*ACTION ITEM*:
Transcribe the listing below word for word but skip its images.

DATA BLOCK: Begin

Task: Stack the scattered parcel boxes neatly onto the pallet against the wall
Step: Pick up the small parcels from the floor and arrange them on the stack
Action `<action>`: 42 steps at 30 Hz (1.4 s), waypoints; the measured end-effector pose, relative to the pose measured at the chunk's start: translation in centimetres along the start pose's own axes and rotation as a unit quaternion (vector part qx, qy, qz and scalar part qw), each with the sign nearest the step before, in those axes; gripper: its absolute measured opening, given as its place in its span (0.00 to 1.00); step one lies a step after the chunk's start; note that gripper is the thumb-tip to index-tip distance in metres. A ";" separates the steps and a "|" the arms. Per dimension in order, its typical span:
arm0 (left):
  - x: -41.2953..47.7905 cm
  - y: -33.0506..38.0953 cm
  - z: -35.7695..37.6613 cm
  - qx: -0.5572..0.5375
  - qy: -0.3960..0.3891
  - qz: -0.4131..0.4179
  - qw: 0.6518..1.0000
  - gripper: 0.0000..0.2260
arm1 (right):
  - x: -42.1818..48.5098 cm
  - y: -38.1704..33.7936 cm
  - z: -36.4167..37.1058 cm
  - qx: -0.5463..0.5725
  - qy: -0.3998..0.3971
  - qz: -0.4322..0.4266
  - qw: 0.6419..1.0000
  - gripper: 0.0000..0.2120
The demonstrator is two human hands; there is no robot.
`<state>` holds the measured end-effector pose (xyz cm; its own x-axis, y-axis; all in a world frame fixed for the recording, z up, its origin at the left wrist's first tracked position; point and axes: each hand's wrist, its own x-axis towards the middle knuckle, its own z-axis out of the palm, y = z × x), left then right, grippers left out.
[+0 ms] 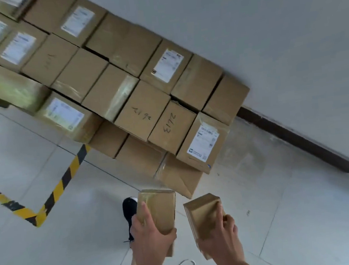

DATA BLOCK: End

*REPLY*:
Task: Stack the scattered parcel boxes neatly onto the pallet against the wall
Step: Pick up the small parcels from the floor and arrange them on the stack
Action `<action>`: 42 steps at 30 Hz (1.4 s), waypoints; the measured end-effector pose, relative to the pose measured at the chunk's start: translation in centimetres along the start pose's own axes and rotation as a unit quaternion (vector part qx, qy, qz and scalar part qw), each with the sign nearest the step before, in those axes; gripper: its absolute measured opening, given as its place in its span (0.00 to 1.00); step one lies a step after the chunk's start; note that gripper is the thumb-tip to index-tip distance in metres. A ";" separates the steps and a "|" the arms. Per dimension in order, its typical span:
arm0 (left):
  - x: -41.2953..47.7905 cm
  - y: -33.0506..38.0953 cm
  - z: -35.7695..37.6613 cm
  - qx: -0.5572..0.5375
  - qy: -0.3960..0.3891
  - qz: -0.4131..0.4179
  - qw: 0.6518..1.0000
  - gripper: 0.0000..0.2260
arm1 (right):
  - x: -42.1818..48.5098 cm
  - y: -38.1704..33.7936 cm
  - z: -36.4167..37.1058 cm
  - qx: -0.5463..0.5725
  - qy: -0.3998..0.3971
  - qz: -0.4322..0.4266
  - qw: 0.6419..1.0000
  - gripper: 0.0000..0.2120
The demonstrator is two human hands; there is no robot.
`<state>` holds the measured end-effector pose (xyz cm; its own x-axis, y-axis; all in a world frame fixed for the recording, z up, its origin at the left wrist's first tracked position; point and axes: each hand's wrist, its own x-axis towards the middle knuckle, its own z-axis out of the palm, y = z × x), left then right, grippers left out.
[+0 ms] 

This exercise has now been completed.